Work required: Which lines run from the one containing "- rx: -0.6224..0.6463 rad" through the end of the material? Reproduce them exactly.
= Beginning of Section =
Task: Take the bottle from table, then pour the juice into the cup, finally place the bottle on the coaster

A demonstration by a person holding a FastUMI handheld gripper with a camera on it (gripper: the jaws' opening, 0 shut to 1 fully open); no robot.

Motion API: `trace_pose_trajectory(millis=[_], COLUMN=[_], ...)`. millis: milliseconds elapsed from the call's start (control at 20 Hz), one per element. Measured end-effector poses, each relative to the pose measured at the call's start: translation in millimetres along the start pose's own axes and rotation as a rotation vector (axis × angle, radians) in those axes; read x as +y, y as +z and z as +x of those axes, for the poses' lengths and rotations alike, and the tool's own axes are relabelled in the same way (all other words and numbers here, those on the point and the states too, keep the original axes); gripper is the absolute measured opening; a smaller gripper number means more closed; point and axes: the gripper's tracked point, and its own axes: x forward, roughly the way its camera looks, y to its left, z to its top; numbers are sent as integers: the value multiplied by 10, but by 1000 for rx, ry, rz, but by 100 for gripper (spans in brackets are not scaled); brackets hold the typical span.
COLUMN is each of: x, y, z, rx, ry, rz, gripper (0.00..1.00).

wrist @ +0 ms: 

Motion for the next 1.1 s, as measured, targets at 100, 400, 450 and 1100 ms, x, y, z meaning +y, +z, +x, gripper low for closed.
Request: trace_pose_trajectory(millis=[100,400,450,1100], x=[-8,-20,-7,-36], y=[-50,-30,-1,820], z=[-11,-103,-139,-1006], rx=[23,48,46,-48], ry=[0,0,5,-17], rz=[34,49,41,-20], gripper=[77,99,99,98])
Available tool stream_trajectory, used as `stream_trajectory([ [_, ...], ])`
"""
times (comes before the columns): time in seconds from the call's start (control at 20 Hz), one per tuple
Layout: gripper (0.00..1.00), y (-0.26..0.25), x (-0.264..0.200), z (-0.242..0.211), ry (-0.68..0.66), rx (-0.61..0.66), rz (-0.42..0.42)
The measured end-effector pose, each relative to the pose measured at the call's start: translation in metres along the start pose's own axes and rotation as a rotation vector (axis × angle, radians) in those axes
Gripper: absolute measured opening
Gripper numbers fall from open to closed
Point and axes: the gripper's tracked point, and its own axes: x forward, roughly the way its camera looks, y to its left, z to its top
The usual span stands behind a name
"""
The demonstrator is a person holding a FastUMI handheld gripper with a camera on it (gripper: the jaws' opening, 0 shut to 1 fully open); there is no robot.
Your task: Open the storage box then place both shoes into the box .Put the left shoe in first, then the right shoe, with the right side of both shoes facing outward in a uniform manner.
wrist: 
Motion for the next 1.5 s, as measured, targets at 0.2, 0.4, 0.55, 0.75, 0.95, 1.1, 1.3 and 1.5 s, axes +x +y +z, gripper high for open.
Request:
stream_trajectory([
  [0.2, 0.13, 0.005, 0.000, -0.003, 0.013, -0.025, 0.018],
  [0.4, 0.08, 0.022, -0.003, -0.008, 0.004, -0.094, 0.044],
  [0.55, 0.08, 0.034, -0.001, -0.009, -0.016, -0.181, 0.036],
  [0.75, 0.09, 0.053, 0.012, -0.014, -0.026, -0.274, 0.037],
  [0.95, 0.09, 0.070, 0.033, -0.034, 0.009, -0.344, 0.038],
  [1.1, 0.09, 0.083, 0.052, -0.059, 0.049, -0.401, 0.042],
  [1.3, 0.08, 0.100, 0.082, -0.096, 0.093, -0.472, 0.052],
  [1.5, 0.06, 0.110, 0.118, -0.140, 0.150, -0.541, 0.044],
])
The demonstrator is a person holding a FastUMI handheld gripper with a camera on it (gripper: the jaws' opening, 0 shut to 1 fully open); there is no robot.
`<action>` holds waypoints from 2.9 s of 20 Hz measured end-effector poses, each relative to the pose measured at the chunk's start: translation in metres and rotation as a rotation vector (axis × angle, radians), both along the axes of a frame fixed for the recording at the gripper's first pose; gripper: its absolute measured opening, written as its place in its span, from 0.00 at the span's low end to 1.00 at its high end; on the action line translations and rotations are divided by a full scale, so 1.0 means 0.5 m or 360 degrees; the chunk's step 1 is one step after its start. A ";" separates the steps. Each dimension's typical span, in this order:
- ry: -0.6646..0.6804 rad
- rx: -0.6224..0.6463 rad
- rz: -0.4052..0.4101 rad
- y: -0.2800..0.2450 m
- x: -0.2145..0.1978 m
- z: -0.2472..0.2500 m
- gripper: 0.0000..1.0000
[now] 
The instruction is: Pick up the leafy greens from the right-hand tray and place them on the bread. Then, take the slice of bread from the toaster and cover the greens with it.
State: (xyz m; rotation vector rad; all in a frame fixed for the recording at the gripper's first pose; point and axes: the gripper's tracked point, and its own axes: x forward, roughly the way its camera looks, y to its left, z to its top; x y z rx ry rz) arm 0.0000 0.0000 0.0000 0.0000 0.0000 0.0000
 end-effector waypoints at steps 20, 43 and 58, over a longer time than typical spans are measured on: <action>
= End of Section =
Exercise answer:
- rx: -0.6224..0.6463 rad
- rz: -0.4052..0.4101 rad
- y: -0.2800..0.2450 m
- x: -0.2145..0.1978 m
- z: -0.2472..0.2500 m
- gripper: 0.0000..1.0000
[now] 
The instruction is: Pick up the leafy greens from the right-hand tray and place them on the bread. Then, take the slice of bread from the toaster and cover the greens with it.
State: (xyz m; rotation vector rad; all in a frame fixed for the recording at the gripper's first pose; point and axes: the gripper's tracked point, and its own axes: x forward, roughly the way its camera looks, y to its left, z to its top; x y z rx ry rz) arm 0.0000 0.0000 0.0000 0.0000 0.0000 0.0000
 end-effector waypoints at steps 20, 43 and 58, over a longer time than typical spans are measured on: <action>

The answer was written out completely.